[Instructions to follow] Exact transcription, pictures omitted: begin at the top line of the records below and end with the line bearing "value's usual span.".

[Given information]
§ §

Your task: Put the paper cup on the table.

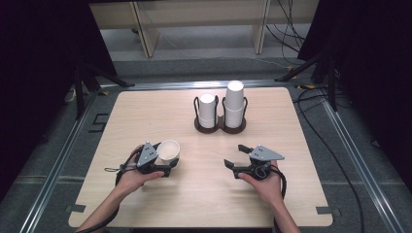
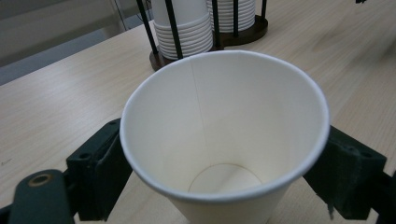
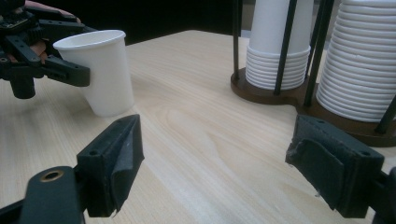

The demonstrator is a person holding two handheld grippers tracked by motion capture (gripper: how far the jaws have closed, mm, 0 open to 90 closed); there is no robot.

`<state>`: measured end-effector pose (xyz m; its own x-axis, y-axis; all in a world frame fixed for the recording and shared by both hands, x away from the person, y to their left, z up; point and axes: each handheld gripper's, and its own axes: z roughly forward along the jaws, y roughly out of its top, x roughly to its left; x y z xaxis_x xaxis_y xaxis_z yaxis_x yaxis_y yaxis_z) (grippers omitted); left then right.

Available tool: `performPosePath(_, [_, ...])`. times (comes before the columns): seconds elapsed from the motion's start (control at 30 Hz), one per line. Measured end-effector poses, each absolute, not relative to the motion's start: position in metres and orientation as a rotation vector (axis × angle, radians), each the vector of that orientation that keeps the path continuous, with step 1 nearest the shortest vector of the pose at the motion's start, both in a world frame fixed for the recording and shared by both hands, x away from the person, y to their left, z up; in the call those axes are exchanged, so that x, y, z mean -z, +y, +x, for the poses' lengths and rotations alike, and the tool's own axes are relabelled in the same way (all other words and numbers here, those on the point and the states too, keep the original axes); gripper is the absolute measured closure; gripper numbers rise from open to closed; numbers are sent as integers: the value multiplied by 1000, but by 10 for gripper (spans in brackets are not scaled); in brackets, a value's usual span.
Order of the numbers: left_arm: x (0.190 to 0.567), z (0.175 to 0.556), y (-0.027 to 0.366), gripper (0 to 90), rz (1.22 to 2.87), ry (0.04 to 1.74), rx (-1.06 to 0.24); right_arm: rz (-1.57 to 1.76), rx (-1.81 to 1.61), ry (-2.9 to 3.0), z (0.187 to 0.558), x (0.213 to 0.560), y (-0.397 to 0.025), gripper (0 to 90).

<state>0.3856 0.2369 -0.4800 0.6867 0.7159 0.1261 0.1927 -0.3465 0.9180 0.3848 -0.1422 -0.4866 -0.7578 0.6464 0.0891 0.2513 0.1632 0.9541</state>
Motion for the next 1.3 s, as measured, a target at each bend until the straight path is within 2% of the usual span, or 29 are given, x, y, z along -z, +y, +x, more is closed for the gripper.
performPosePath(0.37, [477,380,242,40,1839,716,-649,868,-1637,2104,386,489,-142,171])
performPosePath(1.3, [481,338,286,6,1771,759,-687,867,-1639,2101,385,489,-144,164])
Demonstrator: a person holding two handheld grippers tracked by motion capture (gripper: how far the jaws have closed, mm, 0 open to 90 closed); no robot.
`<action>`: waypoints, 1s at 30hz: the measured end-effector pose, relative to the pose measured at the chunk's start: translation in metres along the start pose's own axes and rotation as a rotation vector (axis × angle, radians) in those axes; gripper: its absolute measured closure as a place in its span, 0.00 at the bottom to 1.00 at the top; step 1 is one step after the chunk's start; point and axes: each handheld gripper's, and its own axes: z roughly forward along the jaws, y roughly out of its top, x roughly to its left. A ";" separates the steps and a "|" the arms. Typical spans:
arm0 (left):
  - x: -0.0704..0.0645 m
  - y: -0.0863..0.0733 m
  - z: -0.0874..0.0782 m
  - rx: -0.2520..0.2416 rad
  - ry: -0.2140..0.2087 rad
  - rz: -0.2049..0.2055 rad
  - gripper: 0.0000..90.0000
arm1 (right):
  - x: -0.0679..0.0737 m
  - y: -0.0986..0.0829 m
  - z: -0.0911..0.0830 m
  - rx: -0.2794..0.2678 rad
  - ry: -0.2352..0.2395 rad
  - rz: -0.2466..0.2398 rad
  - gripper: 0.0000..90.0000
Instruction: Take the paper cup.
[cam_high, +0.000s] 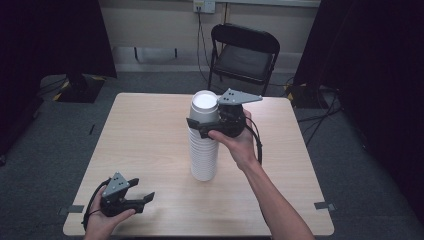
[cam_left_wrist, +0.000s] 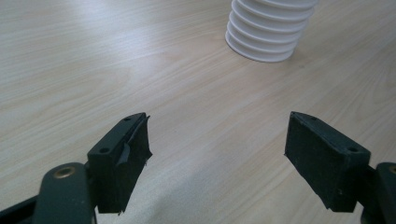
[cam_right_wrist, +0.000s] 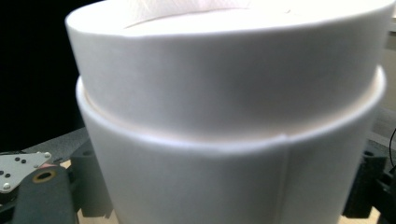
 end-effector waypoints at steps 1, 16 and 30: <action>0.000 0.000 0.000 -0.003 0.001 -0.002 0.24 | 0.000 0.001 -0.001 -0.009 -0.001 -0.001 0.16; 0.000 0.001 -0.001 -0.006 0.001 0.008 0.24 | 0.000 0.011 -0.008 -0.054 -0.002 0.004 0.17; -0.001 0.000 0.000 -0.006 -0.002 0.005 0.24 | 0.000 0.022 -0.013 -0.093 -0.006 0.029 0.17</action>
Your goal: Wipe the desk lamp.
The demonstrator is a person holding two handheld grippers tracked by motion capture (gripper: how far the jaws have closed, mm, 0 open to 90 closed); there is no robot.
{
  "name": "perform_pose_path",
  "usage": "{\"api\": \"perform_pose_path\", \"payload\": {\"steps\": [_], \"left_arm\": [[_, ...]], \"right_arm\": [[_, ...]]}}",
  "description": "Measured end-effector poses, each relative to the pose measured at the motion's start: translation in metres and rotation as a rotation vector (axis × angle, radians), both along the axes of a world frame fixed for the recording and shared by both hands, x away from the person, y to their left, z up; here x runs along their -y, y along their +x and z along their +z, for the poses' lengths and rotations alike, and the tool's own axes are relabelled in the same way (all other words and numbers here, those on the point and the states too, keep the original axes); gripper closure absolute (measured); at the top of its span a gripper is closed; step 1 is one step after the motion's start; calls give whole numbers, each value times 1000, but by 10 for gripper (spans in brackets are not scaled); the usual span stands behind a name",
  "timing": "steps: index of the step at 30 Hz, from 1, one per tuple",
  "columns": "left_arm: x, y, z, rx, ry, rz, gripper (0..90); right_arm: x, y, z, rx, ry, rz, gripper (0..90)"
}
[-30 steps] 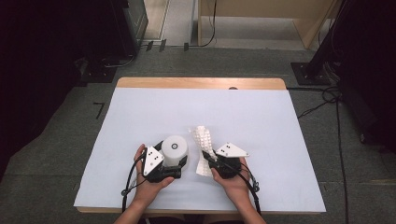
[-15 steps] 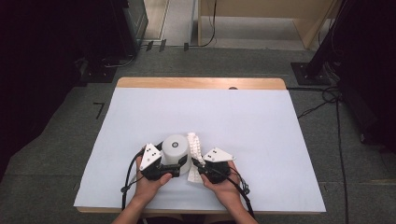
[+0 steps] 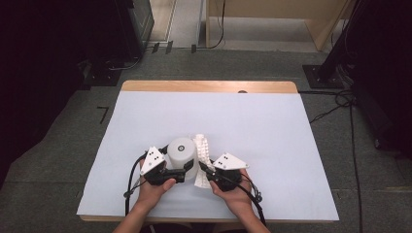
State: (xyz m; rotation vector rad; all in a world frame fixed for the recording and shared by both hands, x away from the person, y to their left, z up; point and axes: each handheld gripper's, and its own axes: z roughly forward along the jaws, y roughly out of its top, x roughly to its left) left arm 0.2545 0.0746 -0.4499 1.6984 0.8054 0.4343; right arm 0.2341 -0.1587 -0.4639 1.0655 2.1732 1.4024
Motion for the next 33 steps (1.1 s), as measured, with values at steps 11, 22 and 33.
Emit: {"api": "perform_pose_path", "payload": {"steps": [11,22,33], "left_arm": [[9,-3,-4,34,20,-37,89],[7,2,-18,42,76,-14,88],[25,-14,-13,13,116,124,11]], "right_arm": [[6,-1,11,29,41,-23,771],[24,6,11,24,45,-68,770],[31,13,1,-12,31,-83,768]]}}
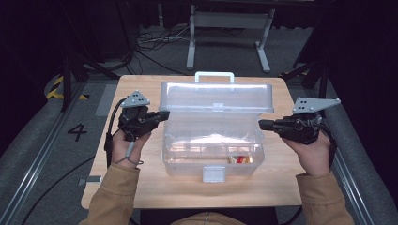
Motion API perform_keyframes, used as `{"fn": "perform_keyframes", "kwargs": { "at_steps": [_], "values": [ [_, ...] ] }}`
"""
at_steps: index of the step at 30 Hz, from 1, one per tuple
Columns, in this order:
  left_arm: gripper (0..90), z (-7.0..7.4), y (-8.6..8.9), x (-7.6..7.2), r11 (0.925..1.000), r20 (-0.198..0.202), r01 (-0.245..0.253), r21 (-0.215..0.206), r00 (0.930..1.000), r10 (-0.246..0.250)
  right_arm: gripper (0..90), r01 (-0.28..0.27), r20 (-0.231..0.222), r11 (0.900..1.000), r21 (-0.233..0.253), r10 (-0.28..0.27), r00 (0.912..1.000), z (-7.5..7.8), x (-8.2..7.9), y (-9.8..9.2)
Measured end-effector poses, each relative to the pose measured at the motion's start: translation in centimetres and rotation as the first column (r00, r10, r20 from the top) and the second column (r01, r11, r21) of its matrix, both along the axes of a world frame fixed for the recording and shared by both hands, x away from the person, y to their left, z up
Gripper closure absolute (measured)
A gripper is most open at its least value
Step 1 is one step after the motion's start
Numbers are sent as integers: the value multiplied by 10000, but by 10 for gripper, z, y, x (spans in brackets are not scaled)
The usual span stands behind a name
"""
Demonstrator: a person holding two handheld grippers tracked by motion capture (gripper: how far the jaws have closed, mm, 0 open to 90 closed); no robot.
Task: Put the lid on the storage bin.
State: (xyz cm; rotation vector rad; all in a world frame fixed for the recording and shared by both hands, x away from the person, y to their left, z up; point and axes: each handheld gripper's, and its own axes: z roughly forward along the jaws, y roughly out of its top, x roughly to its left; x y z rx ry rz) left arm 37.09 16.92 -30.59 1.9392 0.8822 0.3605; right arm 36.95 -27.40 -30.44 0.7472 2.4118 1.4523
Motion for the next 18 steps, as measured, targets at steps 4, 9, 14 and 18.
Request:
{"fn": "perform_keyframes", "kwargs": {
  "at_steps": [4, 9, 14, 18],
  "values": [
    [895, 0, 0, -2, 9999, -72, 67, 153, 10000, -66, 898, 122, -99, 9999, 79, -121, 9999, -2, 1, -5],
    [894, -1, 1, -3, 9993, -182, 175, 324, 9997, -169, 897, 191, -214, 9998, 92, -189, 9996, -3, 2, -7],
    [894, -2, 0, -4, 9986, -315, 204, 495, 9993, -189, 897, 221, -437, 9997, 91, -217, 9988, -5, 4, -10],
    [894, -2, 1, -3, 9985, -554, 318, 438, 9980, -294, 897, 301, -594, 9995, 58, -297, 9978, -6, 4, -12]
  ]
}}
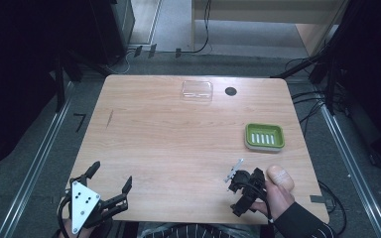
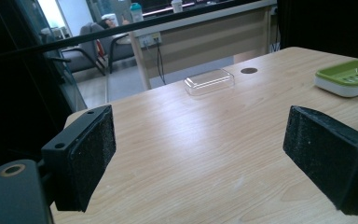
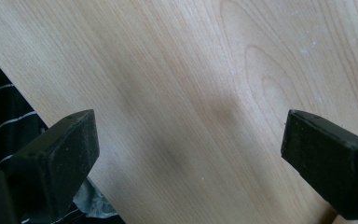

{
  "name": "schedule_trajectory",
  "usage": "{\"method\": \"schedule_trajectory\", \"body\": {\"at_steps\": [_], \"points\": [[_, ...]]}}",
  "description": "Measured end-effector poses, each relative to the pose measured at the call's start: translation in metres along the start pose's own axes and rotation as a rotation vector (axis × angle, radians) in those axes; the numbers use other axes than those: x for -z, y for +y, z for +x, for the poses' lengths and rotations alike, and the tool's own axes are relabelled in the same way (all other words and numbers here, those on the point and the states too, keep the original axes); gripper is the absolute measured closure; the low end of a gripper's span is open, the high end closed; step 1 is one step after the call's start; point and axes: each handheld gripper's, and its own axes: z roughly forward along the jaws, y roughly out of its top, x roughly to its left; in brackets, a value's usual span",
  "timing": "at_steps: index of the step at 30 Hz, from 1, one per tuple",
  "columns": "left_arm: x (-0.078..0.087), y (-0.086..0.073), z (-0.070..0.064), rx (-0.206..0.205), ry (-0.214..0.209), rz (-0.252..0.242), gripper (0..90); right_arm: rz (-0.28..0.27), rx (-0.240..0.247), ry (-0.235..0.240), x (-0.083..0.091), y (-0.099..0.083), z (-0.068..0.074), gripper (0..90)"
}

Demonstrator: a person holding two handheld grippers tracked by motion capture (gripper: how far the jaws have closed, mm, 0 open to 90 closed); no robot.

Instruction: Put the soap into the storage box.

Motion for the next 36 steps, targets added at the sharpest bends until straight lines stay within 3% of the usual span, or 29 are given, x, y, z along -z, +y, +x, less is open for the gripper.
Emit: {"method": "schedule_trajectory", "body": {"at_steps": [22, 36], "points": [[0.001, 0.000, 0.000, 0.003, 0.001, -0.001, 9.6, 0.025, -0.008, -0.003, -0.003, -0.003, -0.003, 4.4], [0.002, -0.001, 0.001, 0.000, 0.001, 0.003, 9.6, 0.049, -0.043, -0.011, -0.001, -0.008, -0.012, 4.3]]}}
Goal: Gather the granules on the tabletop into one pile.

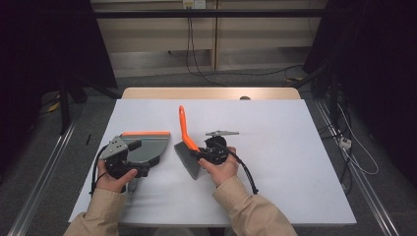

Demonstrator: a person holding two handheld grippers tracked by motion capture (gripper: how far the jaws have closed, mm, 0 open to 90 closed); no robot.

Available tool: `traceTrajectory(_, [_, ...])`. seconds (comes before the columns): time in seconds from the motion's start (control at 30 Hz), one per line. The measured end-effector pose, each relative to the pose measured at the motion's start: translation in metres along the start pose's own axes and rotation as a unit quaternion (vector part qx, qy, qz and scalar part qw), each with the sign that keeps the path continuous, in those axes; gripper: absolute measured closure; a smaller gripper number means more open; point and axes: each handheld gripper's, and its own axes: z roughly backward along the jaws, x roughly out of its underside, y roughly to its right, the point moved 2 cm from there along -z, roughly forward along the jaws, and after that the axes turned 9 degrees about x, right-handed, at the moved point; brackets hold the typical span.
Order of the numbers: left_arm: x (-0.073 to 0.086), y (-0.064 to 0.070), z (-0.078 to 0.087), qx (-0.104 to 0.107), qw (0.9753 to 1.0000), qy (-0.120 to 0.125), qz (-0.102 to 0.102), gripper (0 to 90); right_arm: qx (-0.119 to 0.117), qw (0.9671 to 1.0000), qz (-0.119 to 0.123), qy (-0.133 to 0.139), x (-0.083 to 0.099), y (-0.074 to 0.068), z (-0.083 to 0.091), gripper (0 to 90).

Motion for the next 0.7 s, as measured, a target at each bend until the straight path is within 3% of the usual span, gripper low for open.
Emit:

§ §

[Exercise answer]
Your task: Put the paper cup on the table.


The demonstrator is a person holding two handheld grippers tracked by motion capture (gripper: how far the jaws have closed, mm, 0 open to 90 closed); there is no robot.

`<state>`: measured end-effector pose (xyz m; its own x-axis, y-axis; all in a world frame fixed for the recording and shared by both hands, x away from the person, y to their left, z up; point and axes: each handheld gripper's, and its own axes: z roughly forward along the jaws, y roughly out of its top, x roughly to its left; x y z xaxis_x xaxis_y xaxis_z yaxis_x yaxis_y yaxis_z) (grippers omitted); left then right.

Available tool: `performPosePath(_, [_, ...])`. times (comes before the columns): seconds elapsed from the motion's start (control at 30 Hz), one per line. Measured end-effector poses, each absolute, not relative to the motion's start: position in metres and orientation as a rotation vector (axis × angle, radians), each the vector of that orientation that keeps the path continuous, with step 1 nearest the shortest vector of the pose at the motion's start, both in a world frame fixed for the recording and shared by both hands, x away from the person, y to their left, z up; in the call those axes are exchanged, so that x, y, z mean -z, +y, +x, for the poses' lengths and rotations alike, and the tool's own axes are relabelled in the same way (all other words and numbers here, those on the point and the states too, keep the original axes); gripper is the absolute measured closure; gripper numbers rise from open to closed; numbers are sent as integers: the value multiplied by 1000, but by 10 for gripper (spans in brackets are not scaled); in brackets, a value's usual span.

This answer requires nothing else.